About fonts?

LarikaLarika Bibliophile
edited March 3 in Author Workshop
My group is making a book. We want to use different fonts for different group members pieces. We will use the fonts accepted by Lulu. (Arial, Bookman Old Style, Century, Courier, Garamond, Palatino, Tahoma, Times New Roman, Verdana, Symbols.) In my previous books I used only one font. Can the different fonts be used in one book,  or must we all use the same font? We will make it a PDF file.

Best Answers

Answers

  • Skoob_ymSkoob_ym Teacher
    I should point out -- playing the Dutch Uncle here -- that too many fonts can be distracting. There should be a clear reason why the font changes from Times to Garamond to Arial to Castellar, and so forth, such as a change of author, change of subject, or an artistic choice in which a font change enhances the work.

    One of the critics' points on my first book (now retired) is that I used too many fonts.
  • Just KevinJust Kevin Lulu Genius
    Often 'art' can overwhelm readability. 
  • LarikaLarika Bibliophile
    edited March 3
    Thank you all. On Wednesday I will bring up those points with my writing group and we will decide as to whether to use one font or different ones. I did check out the fonts allowed by Lulu and there is not too much difference between them. There are more exotic fonts but these would have to be embedded in the PDF file. I had always assumed that when you made a PDF file it automatically embedded the fonts but when I was trying to find out the answer about using different fonts in the same book(I couldn't find anything by the way) it seemed to be suggesting in Lulu's knowledge base that after one made a PDF file then these exotic files had to be further embedded.
  • Ron MillerRon Miller Professor
    You can use dopdf which is a free program to make the PDF. It allows you to embed the fonts before you upload your document. I know it works with MS Word, not sure what you are using at the moment.
    Although I use something different now, I have used dopdf in the past and it worked fine!
    __________________________________________
    Black Cat Studios http://www.black-cat-studios.com/
  • Just KevinJust Kevin Lulu Genius
    Thank you all. On Wednesday I will bring up those points with my writing group and we will decide as to whether to use one font or different ones. I did check out the fonts allowed by Lulu and there is not too much difference between them. There are more exotic fonts but these would have to be embedded in the PDF file. I had always assumed that when you made a PDF file it automatically embedded the fonts but when I was trying to find out the answer about using different fonts in the same book(I couldn't find anything by the way) it seemed to be suggesting in Lulu's knowledge base that after one made a PDF file then these exotic files had to be further embedded.

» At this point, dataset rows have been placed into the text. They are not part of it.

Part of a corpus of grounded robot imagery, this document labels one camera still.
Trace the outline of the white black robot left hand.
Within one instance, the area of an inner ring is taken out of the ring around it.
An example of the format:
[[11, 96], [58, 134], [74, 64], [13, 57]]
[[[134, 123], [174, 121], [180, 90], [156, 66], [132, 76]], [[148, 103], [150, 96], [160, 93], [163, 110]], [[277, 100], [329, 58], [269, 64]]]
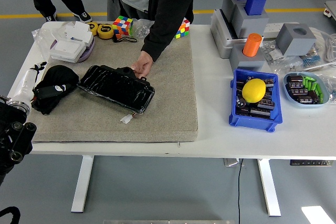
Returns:
[[76, 87], [78, 76], [63, 65], [50, 67], [43, 80], [36, 84], [38, 74], [45, 65], [46, 63], [42, 62], [27, 70], [14, 93], [13, 101], [28, 103], [33, 99], [59, 97]]

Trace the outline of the person's left hand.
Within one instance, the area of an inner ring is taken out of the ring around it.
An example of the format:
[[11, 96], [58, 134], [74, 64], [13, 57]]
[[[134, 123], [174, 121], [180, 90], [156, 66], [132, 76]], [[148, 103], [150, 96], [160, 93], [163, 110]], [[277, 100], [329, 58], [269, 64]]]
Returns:
[[141, 79], [149, 74], [152, 64], [152, 57], [147, 52], [141, 51], [137, 61], [131, 65], [131, 69], [133, 70], [135, 76]]

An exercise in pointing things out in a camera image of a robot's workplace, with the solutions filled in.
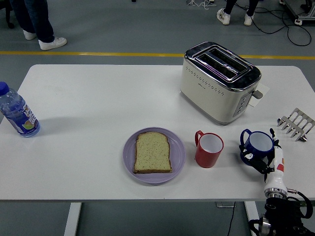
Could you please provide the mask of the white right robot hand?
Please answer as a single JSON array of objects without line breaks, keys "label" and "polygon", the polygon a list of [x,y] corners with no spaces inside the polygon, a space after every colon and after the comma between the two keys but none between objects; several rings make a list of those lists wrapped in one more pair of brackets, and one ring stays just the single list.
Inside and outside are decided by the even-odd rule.
[{"label": "white right robot hand", "polygon": [[287,195],[287,188],[283,181],[283,150],[273,129],[270,129],[270,134],[243,130],[239,149],[242,161],[264,175],[266,196]]}]

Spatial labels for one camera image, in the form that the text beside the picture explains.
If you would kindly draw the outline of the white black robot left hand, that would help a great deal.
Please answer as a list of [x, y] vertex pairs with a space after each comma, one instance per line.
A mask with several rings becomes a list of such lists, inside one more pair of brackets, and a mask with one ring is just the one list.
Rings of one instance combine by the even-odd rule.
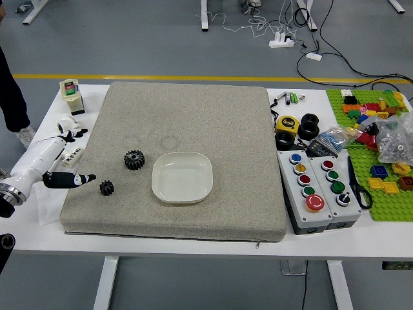
[[71, 189], [96, 179], [94, 174], [51, 172], [66, 144], [74, 142], [87, 132], [86, 129], [68, 130], [58, 136], [32, 142], [16, 163], [10, 177], [1, 182], [1, 190], [19, 197], [29, 197], [32, 185], [42, 181], [51, 189]]

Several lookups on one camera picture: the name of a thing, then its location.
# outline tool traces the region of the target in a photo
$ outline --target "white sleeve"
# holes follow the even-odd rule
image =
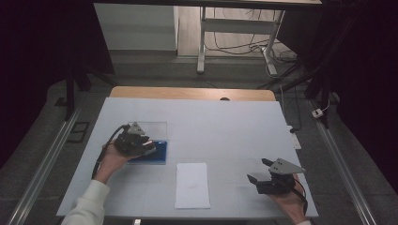
[[[75,200],[72,210],[65,216],[62,225],[102,224],[105,216],[103,204],[109,190],[100,181],[92,180],[84,195]]]
[[[300,223],[298,223],[296,225],[311,225],[311,222],[310,222],[310,220],[307,220],[307,221],[304,221],[304,222],[300,222]]]

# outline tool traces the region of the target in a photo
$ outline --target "person's arm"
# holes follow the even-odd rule
[[[296,174],[293,174],[296,180],[299,180]],[[304,189],[296,182],[295,189],[299,193],[303,193]],[[311,222],[305,217],[303,210],[303,202],[301,198],[293,192],[282,195],[268,195],[276,202],[282,212],[290,218],[296,225],[311,225]]]
[[[136,157],[120,155],[111,143],[94,179],[91,180],[83,196],[73,203],[72,210],[65,216],[62,224],[102,224],[105,215],[103,204],[110,190],[106,183],[111,175],[131,158]]]

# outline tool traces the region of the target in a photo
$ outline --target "wooden table edge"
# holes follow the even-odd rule
[[[229,98],[240,101],[275,101],[275,95],[269,90],[215,89],[191,87],[144,87],[116,86],[111,98],[163,98],[163,99],[201,99],[220,100]]]

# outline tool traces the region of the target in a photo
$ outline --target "human hand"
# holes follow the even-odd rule
[[[121,155],[115,145],[114,141],[110,142],[108,145],[105,155],[102,159],[102,162],[99,166],[99,169],[97,171],[97,174],[94,176],[94,180],[98,180],[103,184],[106,184],[108,182],[109,177],[120,169],[126,162],[132,158],[137,158],[140,156],[123,156]]]
[[[293,174],[295,179],[298,181],[299,177]],[[296,181],[295,189],[299,193],[303,193],[304,189]],[[302,199],[292,191],[287,194],[280,195],[268,195],[274,202],[276,202],[282,212],[289,217],[294,224],[299,224],[300,222],[308,220],[304,215],[303,201]]]

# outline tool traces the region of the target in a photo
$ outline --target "wrist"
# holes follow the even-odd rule
[[[112,172],[99,168],[97,174],[94,176],[94,180],[100,181],[102,184],[106,185],[111,175]]]
[[[305,221],[300,222],[300,223],[298,223],[296,225],[311,225],[311,222],[310,222],[310,220],[305,220]]]
[[[300,223],[307,221],[308,219],[305,216],[296,216],[296,217],[291,217],[293,224],[299,225]]]

    What is important is the readability of the font used. You may have noticed, or perhaps not noticed being you were just engrossed in reading it (which is a clue there …) is that many fonts used in general in books, newspapers and mags, etc etc., are TNR or very close derivatives of it. That's because over the decades they have been found to be the easiest to read, especially as a smallish point. 12pnt for instance. It's also said about Serif fonts.

    It's the contents that matter, not trying to be too 'clever' with the fontage.  :)


    https://www.bing.com/images/search?q=hard+to+read+fonts?&FORM=HDRSC2
  • Ron MillerRon Miller Professor
    I have to second Kevin's comment. Ease of reading is the most important consideration. You should only get creative with the choice of typeface if it adds materially to the understanding or appreciation of a story...and even then a very little goes a long way. To take one example, a short paragraph might be set in a sans serif face if it is meant to suggest, say, a printout from a computer.
    __________________________________________
    Black Cat Studios http://www.black-cat-studios.com/
  • Just KevinJust Kevin Lulu Genius
    That goes for the text on covers, too. It still has to be readable.
  • LarikaLarika Bibliophile
    Thank you all. My writing group have decided we will all use Times New Roman in our book. I will be careful with the text on the cover. I use the old cover in the wizard but after my tuition with Lulu, I may use the all in one cover. I wish I could colour the spine in the old cover version which is why the all in one cover is better.
  • Ron MillerRon Miller Professor
    Looking forward to seeing the results!